Set down the data that follows, exactly and completely.

DATASET EXCERPT section start

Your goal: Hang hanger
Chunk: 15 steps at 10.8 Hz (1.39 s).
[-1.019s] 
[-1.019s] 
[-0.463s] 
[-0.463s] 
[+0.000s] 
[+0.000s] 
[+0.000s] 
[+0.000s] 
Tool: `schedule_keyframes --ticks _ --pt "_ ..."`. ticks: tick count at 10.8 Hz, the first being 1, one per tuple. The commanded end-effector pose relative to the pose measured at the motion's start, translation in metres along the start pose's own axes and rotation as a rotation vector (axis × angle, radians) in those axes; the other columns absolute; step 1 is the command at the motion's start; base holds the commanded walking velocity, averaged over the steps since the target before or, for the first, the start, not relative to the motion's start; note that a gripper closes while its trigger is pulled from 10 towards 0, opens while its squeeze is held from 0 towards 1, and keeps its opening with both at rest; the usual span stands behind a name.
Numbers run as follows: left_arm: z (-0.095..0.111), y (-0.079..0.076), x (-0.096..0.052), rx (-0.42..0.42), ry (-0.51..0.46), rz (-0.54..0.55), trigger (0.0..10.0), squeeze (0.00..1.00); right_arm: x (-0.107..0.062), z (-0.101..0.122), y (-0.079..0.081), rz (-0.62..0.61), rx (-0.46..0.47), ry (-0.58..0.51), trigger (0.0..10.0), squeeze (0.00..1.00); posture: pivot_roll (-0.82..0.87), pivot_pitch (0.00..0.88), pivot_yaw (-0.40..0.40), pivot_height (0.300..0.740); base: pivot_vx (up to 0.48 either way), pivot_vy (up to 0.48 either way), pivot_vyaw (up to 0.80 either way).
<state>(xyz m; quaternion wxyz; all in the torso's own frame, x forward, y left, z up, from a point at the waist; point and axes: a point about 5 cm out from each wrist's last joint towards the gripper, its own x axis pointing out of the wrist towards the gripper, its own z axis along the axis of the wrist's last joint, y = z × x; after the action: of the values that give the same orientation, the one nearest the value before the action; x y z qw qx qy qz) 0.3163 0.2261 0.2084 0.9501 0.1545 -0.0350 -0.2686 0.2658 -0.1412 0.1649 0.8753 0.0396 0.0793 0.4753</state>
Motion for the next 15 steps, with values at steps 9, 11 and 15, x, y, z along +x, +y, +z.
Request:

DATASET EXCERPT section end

• **OUTPUT FOR THIS EXERCISE**:
Your goal: Hang hanger
Chunk: 15 steps at 10.8 Hz (1.39 s).
[-1.019s] 
[-1.019s] 
[-0.463s] 
[-0.463s] 
[+0.000s] 
[+0.000s] 
[+0.000s] 
[+0.000s] 
Tool: `schedule_keyframes --ticks _ --pt "_ ..."`. ticks: tick count at 10.8 Hz, the first being 1, one per tuple. The commanded end-effector pose relative to the pose measured at the motion's start, translation in metres along the start pose's own axes and rotation as a rotation vector (axis × angle, radians) in those axes; the other columns absolute; step 1 is the command at the motion's start; base holds the commanded walking velocity, averaged over the steps since the target before or, for the first, the start, not relative to the motion's start; note that a gripper closes while its trigger is pulled from 10 towards 0, opens while its squeeze is held from 0 towards 1, and keeps its opening with both at rest; the usual span stands behind a name.
Numbers run as follows: left_arm: z (-0.095..0.111), y (-0.079..0.076), x (-0.096..0.052), rx (-0.42..0.42), ry (-0.51..0.46), rz (-0.54..0.55), trigger (0.0..10.0), squeeze (0.00..1.00); right_arm: x (-0.107..0.062), z (-0.101..0.122), y (-0.079..0.081), rz (-0.62..0.61), rx (-0.46..0.47), ry (-0.58..0.51), trigger (0.0..10.0), squeeze (0.00..1.00); posture: pivot_roll (-0.82..0.87), pivot_pitch (0.00..0.88), pivot_yaw (-0.40..0.40), pivot_height (0.300..0.740); base: pivot_vx (up to 0.48 either way), pivot_vy (up to 0.48 either way), pivot_vyaw (up to 0.80 either way).
<state>(xyz m; quaternion wxyz; all in the torso's own frame, x forward, y left, z up, from a point at the waist; point and axes: a point about 5 cm out from each wrist's last joint towards the gripper, its own x axis pointing out of the wrist towards the gripper, its own z axis along the axis of the wrist's last joint, y = z × x; after the action: of the values that give the same orientation, the one nearest the value before the action; x y z qw qx qy qz) 0.3163 0.2261 0.2084 0.9501 0.1545 -0.0350 -0.2686 0.2658 -0.1412 0.1649 0.8753 0.0396 0.0793 0.4753</state>
Motion for the next 15 steps, with values at steps 9, 11 and 15, x, y, z along +x, +y, +z.
Request:

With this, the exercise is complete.